Dampening in Optimizers

marii · May 28, 2020, 11:31pm

Hello, I was recently reviewing optimizers, and while I mostly(intuitively) understand SGD,RMSProp, and Adam, I am having a bit of an issue understanding the dampening terms. I understand that they will decrease the contribution of the most recent gradients, though I am not sure on the “why” portion. I believe I found the paper that the term was introduced in, though the experiments only seemed to apply to RNN: http://www.icml-2011.org/papers/532_icmlpaper.pdf (still reading this myself). The authors seem to be mostly concerned with maintaining the RNN’s hidden state, which to me seemed to be a fairly specific concern to RNNs.

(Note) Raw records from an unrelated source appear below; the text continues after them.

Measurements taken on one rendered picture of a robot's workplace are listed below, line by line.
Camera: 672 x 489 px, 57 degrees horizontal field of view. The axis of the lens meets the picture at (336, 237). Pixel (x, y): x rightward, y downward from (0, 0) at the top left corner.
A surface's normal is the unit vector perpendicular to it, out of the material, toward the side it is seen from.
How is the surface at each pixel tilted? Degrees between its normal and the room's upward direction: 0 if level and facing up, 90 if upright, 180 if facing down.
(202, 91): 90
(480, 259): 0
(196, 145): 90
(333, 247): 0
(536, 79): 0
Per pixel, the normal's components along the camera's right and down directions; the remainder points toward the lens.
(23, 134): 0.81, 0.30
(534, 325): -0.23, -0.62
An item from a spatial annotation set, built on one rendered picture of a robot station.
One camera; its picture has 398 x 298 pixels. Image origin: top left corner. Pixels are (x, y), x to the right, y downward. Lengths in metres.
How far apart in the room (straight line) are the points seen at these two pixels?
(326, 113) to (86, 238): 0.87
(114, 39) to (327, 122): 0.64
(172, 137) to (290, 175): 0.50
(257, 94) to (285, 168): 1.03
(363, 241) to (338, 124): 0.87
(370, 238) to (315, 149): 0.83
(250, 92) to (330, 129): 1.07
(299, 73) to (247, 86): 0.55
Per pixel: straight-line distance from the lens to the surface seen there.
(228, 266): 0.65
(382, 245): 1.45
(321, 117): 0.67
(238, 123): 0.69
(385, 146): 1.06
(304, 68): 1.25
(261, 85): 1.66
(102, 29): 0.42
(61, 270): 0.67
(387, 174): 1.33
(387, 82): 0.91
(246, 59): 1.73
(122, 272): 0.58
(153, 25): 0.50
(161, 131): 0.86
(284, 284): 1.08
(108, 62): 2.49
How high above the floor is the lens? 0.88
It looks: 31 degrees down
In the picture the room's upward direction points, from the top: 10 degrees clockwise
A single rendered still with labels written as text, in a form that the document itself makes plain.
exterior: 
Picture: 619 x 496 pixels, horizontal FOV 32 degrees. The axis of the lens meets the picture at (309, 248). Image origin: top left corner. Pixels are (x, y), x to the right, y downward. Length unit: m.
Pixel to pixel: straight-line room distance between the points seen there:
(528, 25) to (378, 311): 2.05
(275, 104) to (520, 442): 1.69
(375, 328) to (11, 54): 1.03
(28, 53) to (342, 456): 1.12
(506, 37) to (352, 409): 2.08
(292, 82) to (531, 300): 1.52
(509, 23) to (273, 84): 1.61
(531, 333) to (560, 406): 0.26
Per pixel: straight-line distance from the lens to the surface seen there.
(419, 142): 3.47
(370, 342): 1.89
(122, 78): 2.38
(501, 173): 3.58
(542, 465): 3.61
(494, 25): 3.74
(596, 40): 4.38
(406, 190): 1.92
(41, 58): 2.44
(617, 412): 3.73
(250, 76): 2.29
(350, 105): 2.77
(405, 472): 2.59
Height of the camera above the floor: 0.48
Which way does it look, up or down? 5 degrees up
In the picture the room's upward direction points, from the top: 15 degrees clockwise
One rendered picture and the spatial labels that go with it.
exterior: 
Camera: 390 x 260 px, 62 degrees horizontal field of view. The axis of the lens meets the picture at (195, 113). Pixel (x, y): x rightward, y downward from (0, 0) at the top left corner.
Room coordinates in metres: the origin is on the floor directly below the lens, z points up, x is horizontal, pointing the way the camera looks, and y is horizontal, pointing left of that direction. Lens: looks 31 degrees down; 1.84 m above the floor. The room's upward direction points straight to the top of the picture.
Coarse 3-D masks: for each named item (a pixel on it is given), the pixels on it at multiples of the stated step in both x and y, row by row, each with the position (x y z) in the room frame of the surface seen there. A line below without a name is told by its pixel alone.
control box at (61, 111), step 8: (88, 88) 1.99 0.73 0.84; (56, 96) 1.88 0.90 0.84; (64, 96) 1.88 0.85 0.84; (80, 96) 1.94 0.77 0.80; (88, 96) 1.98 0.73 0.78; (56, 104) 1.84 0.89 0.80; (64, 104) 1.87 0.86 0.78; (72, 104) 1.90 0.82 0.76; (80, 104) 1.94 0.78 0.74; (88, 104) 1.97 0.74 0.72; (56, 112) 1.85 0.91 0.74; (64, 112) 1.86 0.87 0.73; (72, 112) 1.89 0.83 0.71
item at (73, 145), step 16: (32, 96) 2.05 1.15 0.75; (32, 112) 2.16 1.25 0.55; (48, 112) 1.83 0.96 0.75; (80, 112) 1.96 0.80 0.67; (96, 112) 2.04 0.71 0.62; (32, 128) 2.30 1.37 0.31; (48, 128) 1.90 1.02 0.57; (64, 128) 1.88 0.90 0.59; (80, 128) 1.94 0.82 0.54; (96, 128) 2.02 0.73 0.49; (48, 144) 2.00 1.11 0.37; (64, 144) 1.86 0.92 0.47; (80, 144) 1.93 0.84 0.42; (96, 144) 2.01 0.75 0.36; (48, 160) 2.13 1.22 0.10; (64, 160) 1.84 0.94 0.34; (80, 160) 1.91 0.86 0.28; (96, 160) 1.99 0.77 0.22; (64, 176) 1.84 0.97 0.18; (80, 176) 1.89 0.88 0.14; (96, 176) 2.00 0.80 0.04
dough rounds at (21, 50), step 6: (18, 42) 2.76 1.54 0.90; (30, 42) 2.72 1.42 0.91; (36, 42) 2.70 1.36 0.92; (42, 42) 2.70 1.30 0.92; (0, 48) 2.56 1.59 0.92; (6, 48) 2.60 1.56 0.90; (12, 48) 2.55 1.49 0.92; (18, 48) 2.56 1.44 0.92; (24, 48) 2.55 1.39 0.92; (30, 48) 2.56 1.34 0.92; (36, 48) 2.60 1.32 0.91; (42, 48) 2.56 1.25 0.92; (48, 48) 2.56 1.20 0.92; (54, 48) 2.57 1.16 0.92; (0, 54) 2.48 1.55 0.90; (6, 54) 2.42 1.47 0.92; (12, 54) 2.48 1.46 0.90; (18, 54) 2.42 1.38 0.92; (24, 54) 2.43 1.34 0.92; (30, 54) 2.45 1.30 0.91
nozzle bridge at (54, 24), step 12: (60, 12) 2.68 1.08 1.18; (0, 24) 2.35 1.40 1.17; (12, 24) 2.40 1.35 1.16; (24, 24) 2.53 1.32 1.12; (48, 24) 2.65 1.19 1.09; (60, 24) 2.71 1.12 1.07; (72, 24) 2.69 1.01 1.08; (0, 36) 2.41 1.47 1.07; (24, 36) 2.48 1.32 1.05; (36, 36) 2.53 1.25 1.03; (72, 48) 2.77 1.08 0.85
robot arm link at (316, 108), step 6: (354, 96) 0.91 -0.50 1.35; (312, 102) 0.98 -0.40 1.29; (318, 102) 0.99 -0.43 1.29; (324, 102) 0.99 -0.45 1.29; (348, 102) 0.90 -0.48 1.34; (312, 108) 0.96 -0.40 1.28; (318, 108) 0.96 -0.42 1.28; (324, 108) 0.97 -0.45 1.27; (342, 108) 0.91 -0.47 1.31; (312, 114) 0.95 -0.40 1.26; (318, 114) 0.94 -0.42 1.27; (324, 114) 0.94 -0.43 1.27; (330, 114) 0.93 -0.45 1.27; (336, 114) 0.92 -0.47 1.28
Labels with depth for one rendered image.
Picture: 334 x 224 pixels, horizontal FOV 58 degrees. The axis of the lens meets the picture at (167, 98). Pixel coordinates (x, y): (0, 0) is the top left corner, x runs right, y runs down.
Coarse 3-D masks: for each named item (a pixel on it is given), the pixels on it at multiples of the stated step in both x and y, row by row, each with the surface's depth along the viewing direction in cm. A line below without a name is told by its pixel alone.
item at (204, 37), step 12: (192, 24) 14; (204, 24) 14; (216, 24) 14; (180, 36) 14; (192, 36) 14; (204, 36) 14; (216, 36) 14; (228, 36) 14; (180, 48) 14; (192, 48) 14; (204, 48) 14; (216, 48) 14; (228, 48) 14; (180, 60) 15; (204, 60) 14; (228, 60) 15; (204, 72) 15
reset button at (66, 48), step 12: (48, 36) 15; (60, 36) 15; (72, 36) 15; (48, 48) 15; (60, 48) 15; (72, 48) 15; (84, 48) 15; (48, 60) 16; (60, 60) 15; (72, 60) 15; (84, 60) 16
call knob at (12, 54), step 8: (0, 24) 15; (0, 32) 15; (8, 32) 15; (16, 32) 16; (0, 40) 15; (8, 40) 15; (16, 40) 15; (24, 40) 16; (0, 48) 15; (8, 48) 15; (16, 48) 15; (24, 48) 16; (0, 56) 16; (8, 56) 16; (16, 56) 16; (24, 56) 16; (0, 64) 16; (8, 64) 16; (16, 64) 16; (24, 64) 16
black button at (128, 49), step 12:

Was there somewhere else that it was found that dampening helps CNNs? Or should I try some experiments myself?
Example of dampening:

def average_grad(p, mom, dampening=False, grad_avg=None, **kwargs):
“Keeps track of the avg grads of p in state with mom.”
if grad_avg is None: grad_avg = torch.zeros_like(p.grad.data)
damp = 1-mom if dampening else 1.
grad_avg.mul_(mom).add_(damp, p.grad.data)
return {‘grad_avg’: grad_avg}

marii · May 29, 2020, 12:07am

Found my own answer in the last class for anyone who reads this: https://course.fast.ai/videos/?lesson=11
@1:30 of the 2019 course. Names of variables have changed. I forgot this part of the formulas from last year… it has been awhile.

Mostly comes down to the debias making the gradient due to momentum the same “size” as the gradient without momentum. The video is great as explaining, feel free to watch.